In this sense, “Doctor Zhivago” to me is like “Gone with the Wind.” It’s a product of its time. It doesn’t necessarily hold up in terms of storytelling and pacing in this modern age, but it is to be respected for the massive success and artistry of the decade in which it was made.
From a political standpoint, this film was far more daring back then than it is now, with the Soviet Union a smattering of dust in the wind. Back then, it was a condemnation of not just Tsarist Russia but also of the Communist way of life. However, the movie does still tell a human story, which seems more in line with a modern Nicholas Sparks piece than for the pop culture of the 60s. Zhivago and Lara are star-crossed lovers that spend scant time together, yet their love is the driving force of this film.

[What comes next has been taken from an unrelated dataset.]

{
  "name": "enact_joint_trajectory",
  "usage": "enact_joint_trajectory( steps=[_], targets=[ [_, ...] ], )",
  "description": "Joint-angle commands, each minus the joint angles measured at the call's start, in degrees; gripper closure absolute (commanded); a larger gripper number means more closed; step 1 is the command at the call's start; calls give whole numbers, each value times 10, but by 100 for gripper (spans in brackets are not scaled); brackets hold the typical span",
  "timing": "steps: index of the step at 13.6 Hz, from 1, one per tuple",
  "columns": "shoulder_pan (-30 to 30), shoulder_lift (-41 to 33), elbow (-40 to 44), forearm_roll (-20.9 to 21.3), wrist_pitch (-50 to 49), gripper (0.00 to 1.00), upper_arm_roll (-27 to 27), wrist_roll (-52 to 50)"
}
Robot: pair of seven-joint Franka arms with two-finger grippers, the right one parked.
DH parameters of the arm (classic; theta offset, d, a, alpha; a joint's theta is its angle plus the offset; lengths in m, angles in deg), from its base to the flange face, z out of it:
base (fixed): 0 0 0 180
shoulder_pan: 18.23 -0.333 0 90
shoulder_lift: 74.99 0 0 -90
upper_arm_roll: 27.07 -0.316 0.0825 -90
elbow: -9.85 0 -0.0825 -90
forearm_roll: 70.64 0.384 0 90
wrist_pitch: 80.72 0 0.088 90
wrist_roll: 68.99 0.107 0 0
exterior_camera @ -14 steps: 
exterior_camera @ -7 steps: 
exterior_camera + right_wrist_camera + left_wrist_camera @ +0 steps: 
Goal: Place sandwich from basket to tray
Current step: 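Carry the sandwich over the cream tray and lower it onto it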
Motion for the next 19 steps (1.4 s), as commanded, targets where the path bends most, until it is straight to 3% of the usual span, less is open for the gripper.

In addition to some very stark yet impressive cinematography, “Doctor Zhivago” has some very fine performances from its stars and supporting players, including Alec Guinness and Rod Steiger.
WHAT I DIDN’T LIKE
Like I said, I’m not a fan of the star-crossed lovers who only see each other now and then. I prefer a traditional love story to one of the sweeping epic. So, with how little time the main characters spend together and how difficult their relationship is, it wears on me a bit.
Likewise, “Doctor Zhivago” was made in a time when you could release a movie north of three hours and not have anyone really care. Even by its era’s standards, though, “Doctor Zhivago” is long-winded. It might be partially because it has an Overture and an Intermission, but also because director David Lean takes his time with shots and dialogue, often lingering a bit too much for my tastes.
Finally, my other big complaint is something that always bothers me in movies... accents. I understand that speaking in a Russian accent isn’t speaking Russian. But at least give it an effort. Having a Russian nobleman using terms like “old chap” is just plain silly.
Rather than watching “Doctor Zhivago” on DVD or Blu-ray, I had the opportunity to download it via iTunes and watch it from my computer. Overall, this experience was fine, though the download time was almost as long as the movie itself. Still, the process to download using iTunes is exceedingly simple, the definition of point-and-click buying.
There are some drawbacks to downloading a film, including the loss of DVD and Blu-ray features like a chapter menu and toggling subtitles, as well as a lack of special features. However, it saves a trip to the video store or Wal-mart, and it works instantly (at least the purchasing end does), so you don’t have to wait a week or more to receive your movie. “On Demand” is a pretty accurate assessment of the process.
I did manage to plug my computer into my HDTV and watch the movie on the big screen, and while it was not 1080p resolution, it looked as good as any DVD that comes from a disc.
WHO’S GOING TO LIKE THIS MOVIE
Fans of the epic historical romance.